Another difference is how employers fit into the picture. In the United States, the employer plan is often the core retirement account, while in Canada a workplace pension, a group RRSP, and a personal RRSP may all sit side by side. If you are a U.S. person with Canadian income or Canadian accounts, cross-border tax treatment may be more complex than a normal domestic RRSP decision, so it is worth getting specialist help before moving money around.
United Kingdom
In the UK, a SIPP or workplace pension is usually the closest comparison. The broad idea is similar: tax support while saving and later taxable retirement income. The detailed rules are not the same, though. UK annual allowance rules, pension access rules, and the tax-free lump-sum framework do not map neatly onto RRSP contribution room and age-71 conversion rules.
That means a UK reader should treat RRSP as a Canadian tax wrapper with its own logic, not as a simple SIPP clone. If you have both systems in your life, the safe move is to compare tax residency, withdrawal timing, and local reporting before assuming one country rules carry cleanly into the other.
Canada
Canada is still the core use case for this calculator. RRSP room generally follows the 18% formula, the annual dollar cap, and your own carryforward history. CRA also layers on pension adjustment and related pension rules, which is why a Canadian RRSP plan should start with your own Notice of Assessment rather than a headline number from a blog post.
Canada also adds extra RRSP decisions that many other countries do not copy directly in the same way, such as the Home Buyers Plan, the Lifelong Learning Plan, spousal RRSP strategy, and the mandatory move away from your own RRSP by the end of the year you turn 71. Those details are a big reason a Canada-specific calculator can be more useful than a generic retirement tool.
Australia
Australia superannuation is the closest retirement savings comparison there, but it works inside a different legal and tax framework. Employer contributions, concessional caps, and retirement-access rules shape the account in ways that do not behave like RRSP room. So the high-level goal may look similar, but the planning steps are not interchangeable.
India
In India, users often compare RRSP with NPS or PPF because those are the better-known long-term tax-advantaged savings tools. Even so, the lock-in structure, deduction rules, and payout rules are different. That is why an RRSP article should describe India as a rough comparison point, not as a one-to-one match.
Common RRSP Mistakes to Avoid
RRSP mistakes often look small at first. A refund gets spent, an over-contribution sits too long, or a workplace match is ignored because it feels like a future problem. Over time, those small choices may cost more than a slightly lower return rate.
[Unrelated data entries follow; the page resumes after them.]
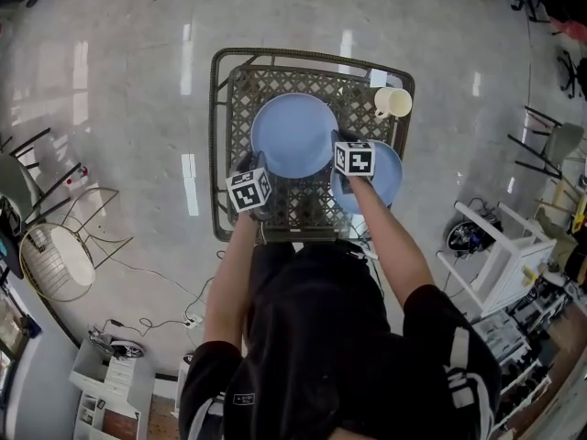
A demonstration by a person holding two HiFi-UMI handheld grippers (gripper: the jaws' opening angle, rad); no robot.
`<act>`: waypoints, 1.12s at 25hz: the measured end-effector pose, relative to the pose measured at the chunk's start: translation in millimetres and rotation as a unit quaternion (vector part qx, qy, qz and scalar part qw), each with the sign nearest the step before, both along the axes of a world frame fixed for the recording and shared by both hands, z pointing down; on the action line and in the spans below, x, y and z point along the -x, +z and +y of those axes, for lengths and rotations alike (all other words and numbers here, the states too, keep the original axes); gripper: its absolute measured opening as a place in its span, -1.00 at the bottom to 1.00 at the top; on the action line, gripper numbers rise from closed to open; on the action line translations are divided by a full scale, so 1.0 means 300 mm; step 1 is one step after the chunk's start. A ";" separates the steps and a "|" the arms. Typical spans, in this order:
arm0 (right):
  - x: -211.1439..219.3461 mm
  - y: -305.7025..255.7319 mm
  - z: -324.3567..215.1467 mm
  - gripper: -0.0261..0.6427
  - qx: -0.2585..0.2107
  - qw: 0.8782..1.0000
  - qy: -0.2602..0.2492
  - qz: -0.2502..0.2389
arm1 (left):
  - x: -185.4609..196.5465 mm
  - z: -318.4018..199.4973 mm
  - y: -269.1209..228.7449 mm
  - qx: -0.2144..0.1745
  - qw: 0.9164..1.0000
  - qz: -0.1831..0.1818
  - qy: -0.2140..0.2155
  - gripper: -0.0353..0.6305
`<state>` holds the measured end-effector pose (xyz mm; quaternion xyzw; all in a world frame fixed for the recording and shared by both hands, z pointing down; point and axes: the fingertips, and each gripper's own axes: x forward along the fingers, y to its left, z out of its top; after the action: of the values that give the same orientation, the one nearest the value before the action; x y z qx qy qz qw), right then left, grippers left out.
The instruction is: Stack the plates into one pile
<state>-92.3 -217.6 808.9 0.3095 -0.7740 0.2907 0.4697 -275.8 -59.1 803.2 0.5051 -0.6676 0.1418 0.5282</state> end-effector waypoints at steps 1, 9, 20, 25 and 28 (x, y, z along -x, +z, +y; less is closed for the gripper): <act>0.002 0.007 0.000 -0.74 0.004 1.000 -0.001 0.005 | 0.001 0.000 0.011 0.005 1.000 -0.002 0.002 -0.54; 0.000 0.013 -0.001 -0.85 0.027 0.999 0.024 -0.001 | -0.004 0.004 0.013 0.010 1.000 -0.004 0.009 -0.74; 0.005 -0.140 0.037 -0.86 0.016 0.997 0.038 -0.061 | 0.006 0.034 -0.190 -0.027 0.999 -0.045 0.008 -0.75; -0.056 -0.219 0.031 -0.87 0.004 0.994 0.055 -0.095 | -0.055 0.027 -0.268 -0.040 0.998 -0.054 0.011 -0.75; -0.146 -0.266 0.041 -0.87 -0.004 0.992 0.072 -0.102 | -0.129 0.029 -0.324 -0.051 0.997 -0.060 0.023 -0.76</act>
<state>-48.4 -205.2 729.2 0.3348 -0.7947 0.3507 0.3652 -237.1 -50.4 706.1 0.5374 -0.6924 0.1496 0.4577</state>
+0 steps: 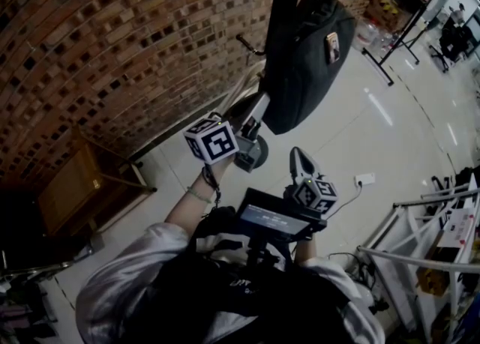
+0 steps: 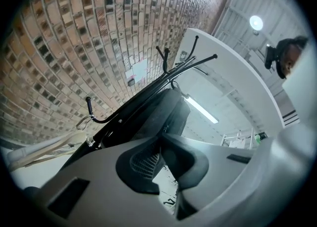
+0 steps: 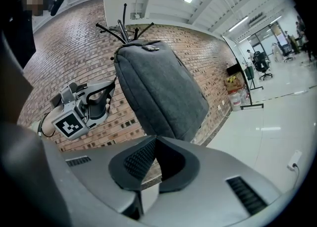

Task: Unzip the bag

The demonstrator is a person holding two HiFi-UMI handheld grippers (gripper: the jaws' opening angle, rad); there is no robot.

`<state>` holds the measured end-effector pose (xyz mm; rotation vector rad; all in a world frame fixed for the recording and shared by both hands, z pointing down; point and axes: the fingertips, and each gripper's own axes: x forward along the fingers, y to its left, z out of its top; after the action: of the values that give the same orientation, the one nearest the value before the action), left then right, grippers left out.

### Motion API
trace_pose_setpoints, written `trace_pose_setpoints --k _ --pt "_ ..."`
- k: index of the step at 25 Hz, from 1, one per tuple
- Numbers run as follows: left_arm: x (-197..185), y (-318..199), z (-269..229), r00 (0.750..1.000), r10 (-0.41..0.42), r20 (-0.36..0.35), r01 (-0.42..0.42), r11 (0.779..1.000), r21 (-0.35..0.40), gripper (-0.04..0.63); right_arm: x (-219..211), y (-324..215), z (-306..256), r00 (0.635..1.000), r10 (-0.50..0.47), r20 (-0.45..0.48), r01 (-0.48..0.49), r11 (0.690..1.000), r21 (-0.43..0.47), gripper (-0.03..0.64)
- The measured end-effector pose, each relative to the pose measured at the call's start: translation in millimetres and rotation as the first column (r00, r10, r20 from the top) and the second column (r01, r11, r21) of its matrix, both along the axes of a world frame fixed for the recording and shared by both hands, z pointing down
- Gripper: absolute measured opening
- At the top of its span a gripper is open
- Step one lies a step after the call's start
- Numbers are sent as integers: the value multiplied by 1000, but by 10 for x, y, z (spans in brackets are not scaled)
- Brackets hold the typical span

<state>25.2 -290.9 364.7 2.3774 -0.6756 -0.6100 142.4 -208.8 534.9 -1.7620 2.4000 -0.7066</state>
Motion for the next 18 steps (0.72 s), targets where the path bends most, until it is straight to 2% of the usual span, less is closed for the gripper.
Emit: trace_pose_setpoints --k 14,18 --pt "-23 51 525 999 3 38 1 996 -94 12 -10 33 -2 1000 5 0 -5 1000 -11 -12" --pt "-10 50 632 996 -2 84 10 996 -93 12 -3 35 2 1000 9 -3 -10 1000 -13 -12"
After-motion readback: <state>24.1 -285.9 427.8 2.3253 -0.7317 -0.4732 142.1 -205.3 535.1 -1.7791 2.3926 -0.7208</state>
In real planning, behaviour and rule-checking often matter more than trying to pick the perfect fund on day one.
| Mistake | Sample cost | Better move |
|---|---|---|
| Going $3,000 over your limit above the buffer for 6 months | About $180 in excess tax | Remove or fix the excess quickly |
| Spending a $3,000 refund instead of reinvesting it | About $10,200 of lost 25-year value at 5% | Recycle the refund into RRSP or TFSA |
| Ignoring a 3% employer match on an $80,000 salary | About $2,400 a year not added | At least take the full match first |
| Using RRSP as a casual emergency fund | 20% source withholding on a $12,000 withdrawal plus lost room | Build a separate cash buffer outside RRSP |
| Missing a $4,000 HBP repayment | $4,000 added to taxable income for that year | Track HBP yearly minimums on a calendar |
| Waiting 15 extra years to start $6,000 yearly saving at 5% | Roughly $269,000 less by age 65 | Start earlier with a smaller amount if needed |
The most common behaviour mistake
Many users treat the RRSP refund like bonus spending money. In practice, the refund is often a key part of the full RRSP strategy. Reinvesting it may make a much larger difference than trying to squeeze a tiny extra return out of the portfolio.
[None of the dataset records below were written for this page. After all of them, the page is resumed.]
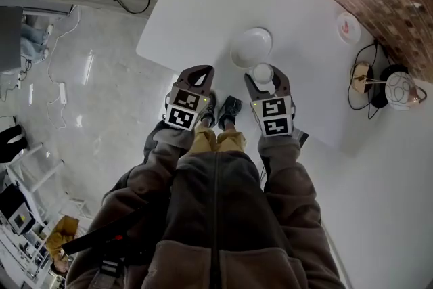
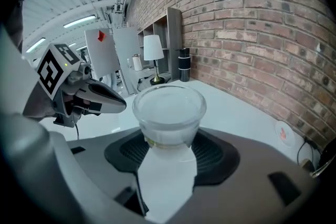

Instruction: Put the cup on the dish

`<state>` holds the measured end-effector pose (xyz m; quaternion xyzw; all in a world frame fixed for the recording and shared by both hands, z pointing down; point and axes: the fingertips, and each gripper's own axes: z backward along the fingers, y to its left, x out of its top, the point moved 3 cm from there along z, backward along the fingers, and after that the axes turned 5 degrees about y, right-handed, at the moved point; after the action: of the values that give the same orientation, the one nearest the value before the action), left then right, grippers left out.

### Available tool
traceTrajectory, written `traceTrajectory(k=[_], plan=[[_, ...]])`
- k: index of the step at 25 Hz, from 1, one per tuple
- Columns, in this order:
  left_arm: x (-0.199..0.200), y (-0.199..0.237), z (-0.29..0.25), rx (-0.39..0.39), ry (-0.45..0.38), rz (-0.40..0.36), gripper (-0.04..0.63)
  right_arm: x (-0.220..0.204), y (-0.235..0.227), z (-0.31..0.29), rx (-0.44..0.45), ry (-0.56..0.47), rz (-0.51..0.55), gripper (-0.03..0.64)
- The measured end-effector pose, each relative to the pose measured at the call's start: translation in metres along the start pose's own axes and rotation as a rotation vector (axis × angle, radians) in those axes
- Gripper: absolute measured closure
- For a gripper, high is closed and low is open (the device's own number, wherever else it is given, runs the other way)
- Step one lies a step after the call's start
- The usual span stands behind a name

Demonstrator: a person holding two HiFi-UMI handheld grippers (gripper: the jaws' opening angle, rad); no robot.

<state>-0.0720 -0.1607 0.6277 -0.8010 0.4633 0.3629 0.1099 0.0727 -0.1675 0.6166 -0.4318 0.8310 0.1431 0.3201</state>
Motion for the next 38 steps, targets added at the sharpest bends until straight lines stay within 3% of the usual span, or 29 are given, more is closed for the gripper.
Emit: traceTrajectory(k=[21, 38], plan=[[-0.051, 0.026, -0.042, 0.012, 0.076, 0.057, 0.589, -0.04, -0.033, -0.107, -0.022, 0.033, 0.009, 0.365], [-0.062, 0.035, -0.05, 0.021, 0.11, 0.08, 0.589, -0.045, -0.044, -0.144, -0.018, 0.066, 0.002, 0.365]])
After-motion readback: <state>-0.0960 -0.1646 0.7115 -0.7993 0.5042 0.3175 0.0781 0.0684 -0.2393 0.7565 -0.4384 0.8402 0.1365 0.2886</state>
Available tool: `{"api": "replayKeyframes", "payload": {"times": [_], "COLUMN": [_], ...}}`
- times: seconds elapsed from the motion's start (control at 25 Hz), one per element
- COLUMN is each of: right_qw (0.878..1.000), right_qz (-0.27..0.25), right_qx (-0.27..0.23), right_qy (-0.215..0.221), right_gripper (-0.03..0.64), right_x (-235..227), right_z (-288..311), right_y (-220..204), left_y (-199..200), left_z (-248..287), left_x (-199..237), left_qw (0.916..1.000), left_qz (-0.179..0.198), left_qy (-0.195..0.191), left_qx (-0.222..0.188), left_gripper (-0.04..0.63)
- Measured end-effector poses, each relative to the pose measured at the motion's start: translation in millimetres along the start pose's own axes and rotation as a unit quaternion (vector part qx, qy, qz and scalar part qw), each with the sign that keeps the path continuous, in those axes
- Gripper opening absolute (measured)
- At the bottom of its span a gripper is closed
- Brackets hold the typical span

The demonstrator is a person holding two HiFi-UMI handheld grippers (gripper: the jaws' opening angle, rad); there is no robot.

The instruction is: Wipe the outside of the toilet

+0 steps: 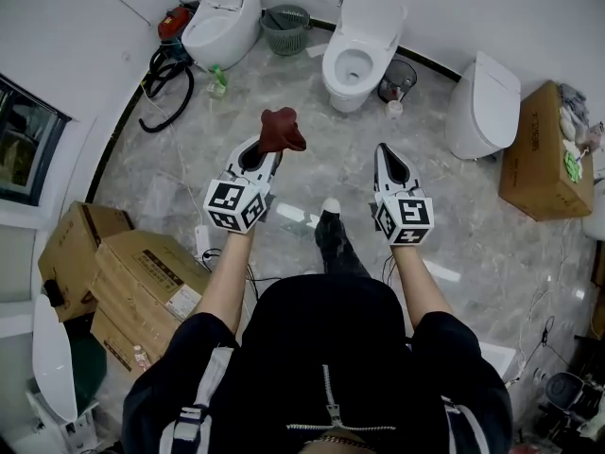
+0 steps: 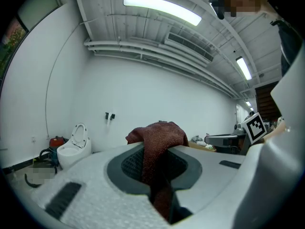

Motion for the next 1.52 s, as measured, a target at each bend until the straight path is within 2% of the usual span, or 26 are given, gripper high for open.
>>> {"api": "replayKeyframes", "payload": {"times": [0.24, 0.6, 0.92, 1.24, 1.52], "right_qw": [1.000, 1.000, 1.000, 1.000, 0.997], "right_qz": [0.008, 0.008, 0.017, 0.016, 0.018], "right_qx": [0.001, 0.003, 0.015, 0.018, 0.032], "right_qy": [0.004, 0.007, 0.007, -0.020, -0.072], "right_gripper": [0.003, 0.003, 0.003, 0.003, 0.003], "right_x": [-34.5, -116.9, -147.0, -170.3, -192.6], "right_z": [97.5, 227.0, 299.5, 358.9, 442.8], "right_y": [7.5, 31.8, 35.2, 34.0, 35.2], "left_y": [10.5, 45.4, 54.9, 60.5, 64.6], "left_z": [82.9, 214.6, 284.4, 367.8, 469.7], "left_x": [55.7, 121.7, 165.8, 218.7, 288.9], "left_qw": [0.9999, 0.9999, 0.9999, 0.9999, 0.9972], "left_qz": [-0.001, 0.006, 0.002, 0.001, -0.004], "left_qy": [0.003, 0.015, 0.016, -0.016, -0.074], "left_qx": [0.010, 0.001, 0.007, 0.003, 0.012], "left_gripper": [0.057, 0.057, 0.057, 0.057, 0.057]}}
Point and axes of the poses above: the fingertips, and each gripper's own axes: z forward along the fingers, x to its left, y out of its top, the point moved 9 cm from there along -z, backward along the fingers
Another easy error is using headline annual limits as if they are your personal room. The 2026 cap is useful, but your own amount may be lower or higher once carryforward, pension adjustment, and old unused contributions are involved. That is why the safest first step is still your CRA number.
Tax and Legal Rules
RRSP tax treatment is simple at the highest level but easy to misread in practice. Contributions may reduce taxable income now. Growth inside the plan is generally sheltered while it stays in the account. Withdrawals are usually taxed as income later. That simple three-part summary is still the core reason RRSP works for many higher-income savers.
| Withdrawal amount | Most of Canada | Quebec federal rate | What to remember |
|---|---|---|---|
| Up to $5,000 | 10% | 5% | Only source withholding, not final tax |
| More than $5,000 up to $15,000 | 20% | 10% | Quebec may also have provincial withholding |
| Over $15,000 | 30% | 15% | Your final return still decides the real tax cost |
CRA says the withholding rate depends on the amount withdrawn and where you live. That page also makes one point very clear: withholding is not the same as final tax. If the withdrawal pushes your income into a higher bracket, you may owe more when you file.
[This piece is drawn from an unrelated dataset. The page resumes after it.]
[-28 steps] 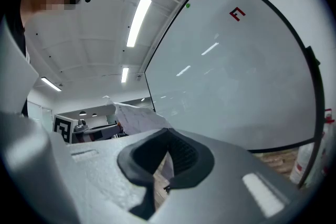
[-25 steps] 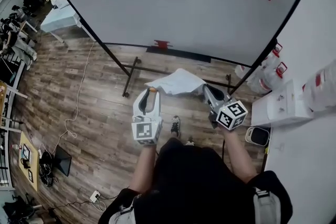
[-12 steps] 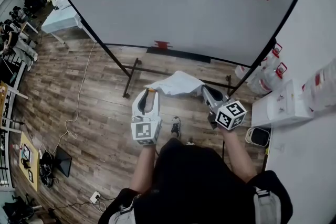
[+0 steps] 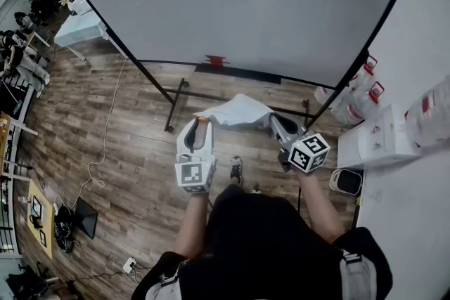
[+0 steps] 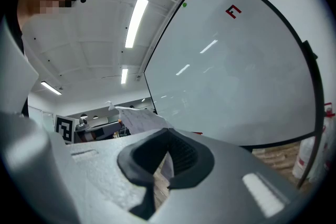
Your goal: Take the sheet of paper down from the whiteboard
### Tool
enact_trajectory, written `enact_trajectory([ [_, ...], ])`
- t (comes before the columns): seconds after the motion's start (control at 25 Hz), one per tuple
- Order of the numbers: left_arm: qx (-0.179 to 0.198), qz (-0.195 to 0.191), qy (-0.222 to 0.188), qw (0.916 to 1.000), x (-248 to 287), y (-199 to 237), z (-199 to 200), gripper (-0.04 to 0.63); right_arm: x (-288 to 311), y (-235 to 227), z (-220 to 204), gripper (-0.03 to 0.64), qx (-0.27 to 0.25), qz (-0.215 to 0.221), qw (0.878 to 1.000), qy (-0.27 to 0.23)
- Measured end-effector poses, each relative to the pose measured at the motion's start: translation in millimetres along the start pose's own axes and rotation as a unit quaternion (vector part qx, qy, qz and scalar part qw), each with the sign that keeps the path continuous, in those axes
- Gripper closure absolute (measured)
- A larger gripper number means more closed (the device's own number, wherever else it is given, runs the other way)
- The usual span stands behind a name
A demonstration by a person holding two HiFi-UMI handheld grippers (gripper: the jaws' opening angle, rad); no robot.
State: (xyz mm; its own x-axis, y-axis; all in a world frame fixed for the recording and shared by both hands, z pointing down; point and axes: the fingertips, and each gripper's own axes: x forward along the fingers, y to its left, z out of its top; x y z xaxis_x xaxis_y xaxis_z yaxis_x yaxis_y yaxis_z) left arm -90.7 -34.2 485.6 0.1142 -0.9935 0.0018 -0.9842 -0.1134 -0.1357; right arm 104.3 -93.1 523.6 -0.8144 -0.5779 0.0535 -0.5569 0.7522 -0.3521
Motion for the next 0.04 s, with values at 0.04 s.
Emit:
enact_trajectory([
  [0.04, 0.000, -0.001, 0.000, 1.0000, 0.3, 0.1, -0.3, 0.462, 0.4, 0.1, -0.1, 0.614, 0.001, 0.000, 1.000, 0.000],
])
| Rule | Home Buyers Plan | Lifelong Learning Plan |
|---|---|---|
| Maximum withdrawal | $60,000 per person | $10,000 a year, $20,000 total |
| Repayment window | 15 years | 10 years |
| Repayment start | Depends on first-withdrawal year; 2022-2025 withdrawals use delayed relief | No later than fifth year after first withdrawal year, but may start earlier |
| If you miss the repayment | Missed amount is added to income | Missed amount is added to income |
| Source withholding if rules are met | Usually no withholding | Usually no withholding |
HBP and LLP are useful because they can let money leave the RRSP without normal source withholding when the program rules are met. But both plans create future repayment duties. That is why they should be treated like structured exceptions, not easy free withdrawals. The rule details are on the CRA HBP pages and the CRA LLP pages.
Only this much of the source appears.